Hot Hand in Basketball: when science takes its time to catch up to reality
Welcome to the premier issue of Hoops and Beans! We're tipping off with the 'hot hand' phenomenon in basketball. We explore the research that's finally catching up to what players knew all along!
Let's delve into the great feeling of possessing the "hot hand" or being "on fire” while playing basketball. Imagine the basket appearing wider, and as a player, each shot you take feels just right. It's a moment where your hands, eyes, body, and mind align with the rim and backboard, giving you the confidence that your shot will find its mark even before it leaves your fingertips. On the rare occasions when you miss, it feels like an anomaly.

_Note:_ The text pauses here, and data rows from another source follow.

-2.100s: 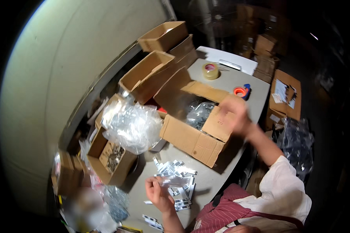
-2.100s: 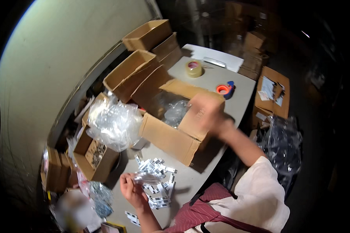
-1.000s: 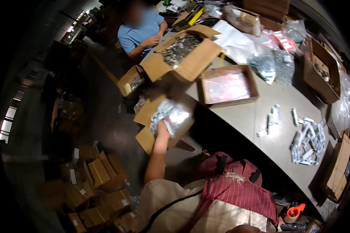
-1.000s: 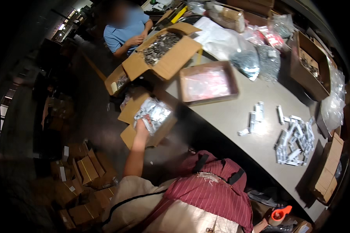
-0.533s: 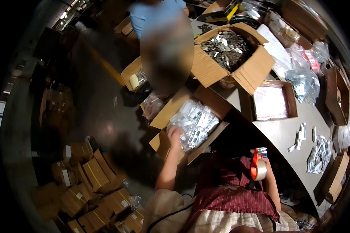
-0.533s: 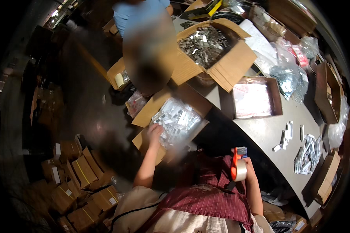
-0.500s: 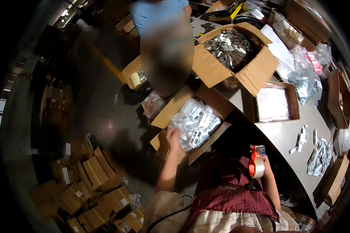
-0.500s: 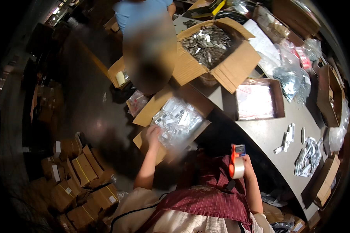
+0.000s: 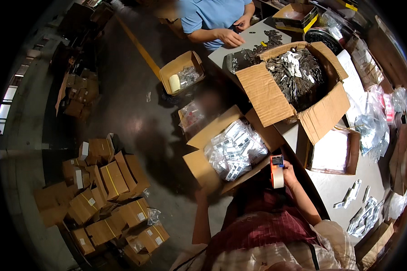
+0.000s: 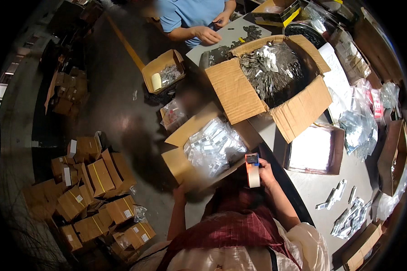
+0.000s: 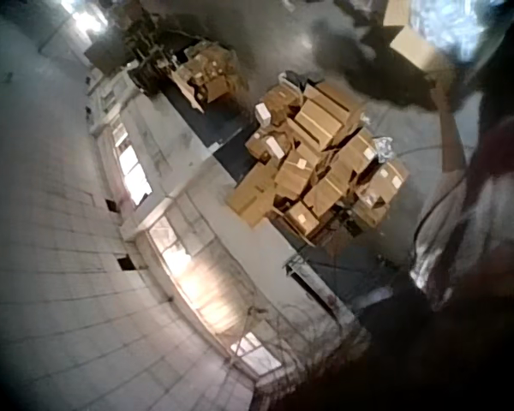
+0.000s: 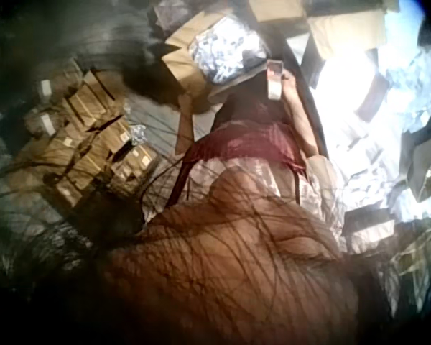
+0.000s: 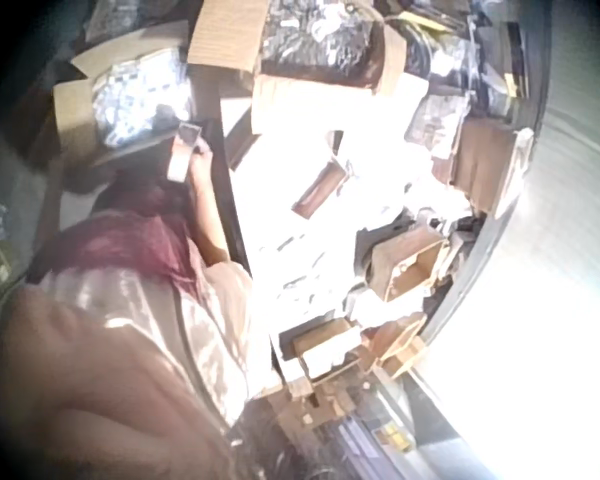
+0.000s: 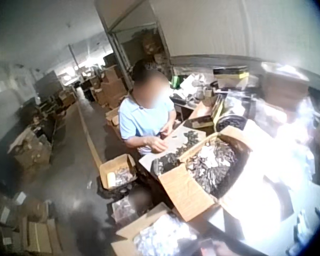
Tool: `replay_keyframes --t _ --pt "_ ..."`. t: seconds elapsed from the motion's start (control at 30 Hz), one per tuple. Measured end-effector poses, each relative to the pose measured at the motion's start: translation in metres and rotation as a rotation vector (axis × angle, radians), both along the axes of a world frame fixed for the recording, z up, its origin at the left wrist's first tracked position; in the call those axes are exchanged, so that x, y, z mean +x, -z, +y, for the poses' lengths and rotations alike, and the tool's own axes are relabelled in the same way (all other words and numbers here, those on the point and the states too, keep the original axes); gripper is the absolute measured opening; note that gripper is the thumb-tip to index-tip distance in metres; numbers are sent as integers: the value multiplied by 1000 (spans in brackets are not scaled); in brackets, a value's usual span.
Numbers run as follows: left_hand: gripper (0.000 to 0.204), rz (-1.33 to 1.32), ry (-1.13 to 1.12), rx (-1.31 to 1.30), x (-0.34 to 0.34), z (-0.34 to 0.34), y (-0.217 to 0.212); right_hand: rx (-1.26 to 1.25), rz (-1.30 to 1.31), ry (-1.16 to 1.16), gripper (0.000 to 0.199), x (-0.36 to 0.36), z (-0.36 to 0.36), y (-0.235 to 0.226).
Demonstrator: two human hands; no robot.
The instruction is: The person sorts small white electronic components on a table, places them into a cardboard box lined with bubble wrap, and seals the box with tape. The person then returns to sorting the remaining components.
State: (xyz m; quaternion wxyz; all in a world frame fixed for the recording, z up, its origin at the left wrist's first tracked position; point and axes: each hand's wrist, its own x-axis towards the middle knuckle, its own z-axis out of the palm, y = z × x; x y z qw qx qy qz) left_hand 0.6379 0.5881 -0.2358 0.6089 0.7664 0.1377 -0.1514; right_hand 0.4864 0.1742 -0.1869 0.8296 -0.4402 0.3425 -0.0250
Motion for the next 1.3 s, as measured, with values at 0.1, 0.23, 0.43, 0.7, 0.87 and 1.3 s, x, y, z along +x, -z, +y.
replay_keyframes --t 0.1,0.23,0.43,0.7,0.87,1.3 --pt "52 87 454 545 10 -22 -33 -9 -83 18 38 18 -4 4" --pt "50 -123 1123 943 42 -26 -40 -216 -163 18 40 57 -8 -6" --pt "60 59 1093 750 67 14 -21 -618 54 106 35 91 9 2" --pt "69 -2 1187 644 136 56 -29 -436 469 514 23 64 62 39" --pt "65 -360 1287 507 198 70 -39 -519 649 458 22 66 146 4" --pt "67 -2 1800 765 227 69 -38 -504 888 235 39 61 211 -4"
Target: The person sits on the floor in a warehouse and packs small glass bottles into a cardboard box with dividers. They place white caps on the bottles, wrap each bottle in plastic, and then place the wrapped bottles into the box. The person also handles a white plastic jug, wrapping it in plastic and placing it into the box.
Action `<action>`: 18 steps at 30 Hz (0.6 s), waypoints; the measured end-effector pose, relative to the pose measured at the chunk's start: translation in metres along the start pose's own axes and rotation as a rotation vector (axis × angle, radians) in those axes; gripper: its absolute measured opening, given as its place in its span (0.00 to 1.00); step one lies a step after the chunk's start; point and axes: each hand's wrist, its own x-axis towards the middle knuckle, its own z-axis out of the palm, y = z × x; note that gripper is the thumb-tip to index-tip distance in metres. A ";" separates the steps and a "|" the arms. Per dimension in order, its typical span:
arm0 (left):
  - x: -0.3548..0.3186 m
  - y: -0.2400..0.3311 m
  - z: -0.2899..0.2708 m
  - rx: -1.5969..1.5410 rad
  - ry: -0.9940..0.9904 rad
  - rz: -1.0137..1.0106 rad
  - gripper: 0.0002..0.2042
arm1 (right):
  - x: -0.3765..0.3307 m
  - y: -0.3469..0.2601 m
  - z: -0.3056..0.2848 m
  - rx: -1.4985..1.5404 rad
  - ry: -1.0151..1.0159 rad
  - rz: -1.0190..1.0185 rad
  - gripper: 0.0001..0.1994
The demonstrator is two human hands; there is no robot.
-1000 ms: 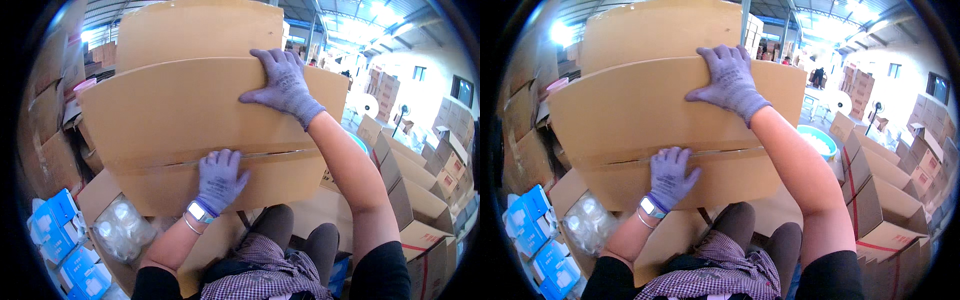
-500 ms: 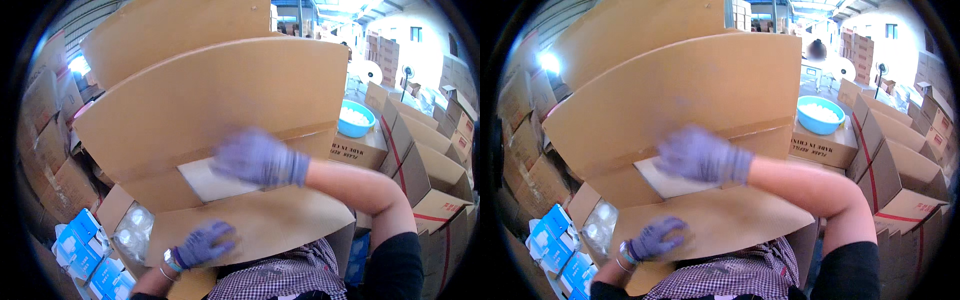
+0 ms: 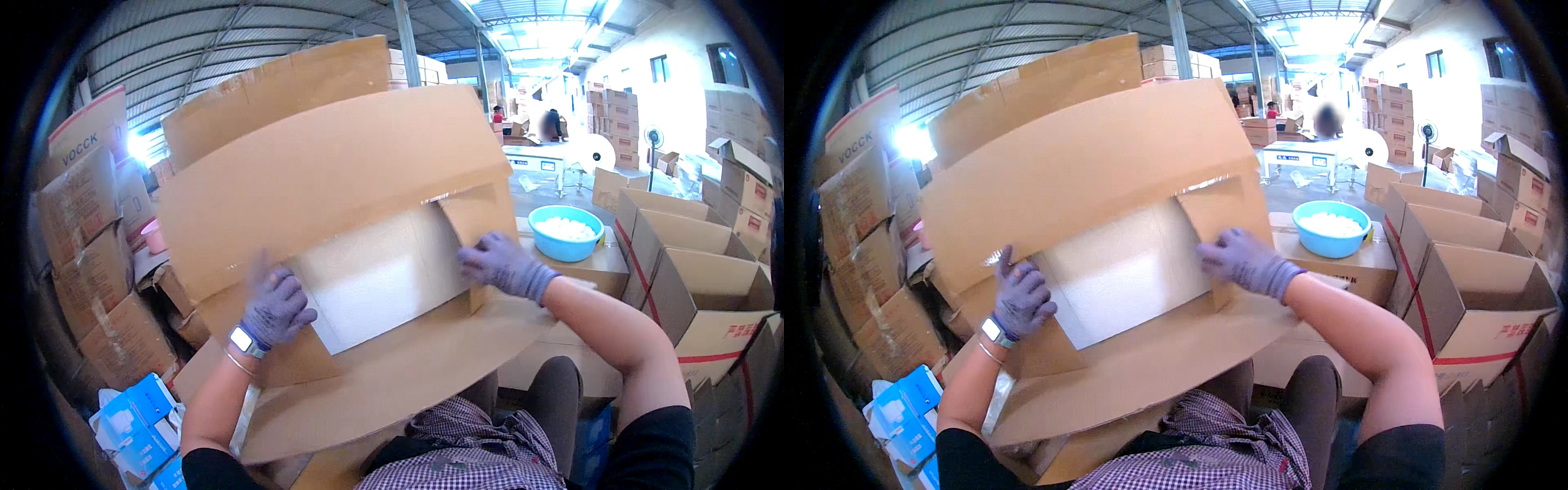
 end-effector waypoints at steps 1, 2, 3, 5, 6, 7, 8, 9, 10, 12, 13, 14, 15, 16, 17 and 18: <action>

Longtime basketball enthusiasts and players alike are familiar with this phenomenon. Those who have spent years on the court have not only experienced this incredible feeling themselves but have also observed their teammates caught in this unstoppable zone.
Starting from the top
Let’s explore some examples to understand truly what’s happening. We commence with LeBron James, who is widely considered to be among the top two players of all time, sharing the top with none other than Michael Jordan.
Lebron James feeling good
On February 28, 2024 Lebron James and LA Lakers faced off against the LA Clippers1. During the first episode of his new podcast with JJ Redick “Mind the Game”, he said that at some point while running with the ball he was feeling that if he made the next shot it would be “like NBA JAM on fire”.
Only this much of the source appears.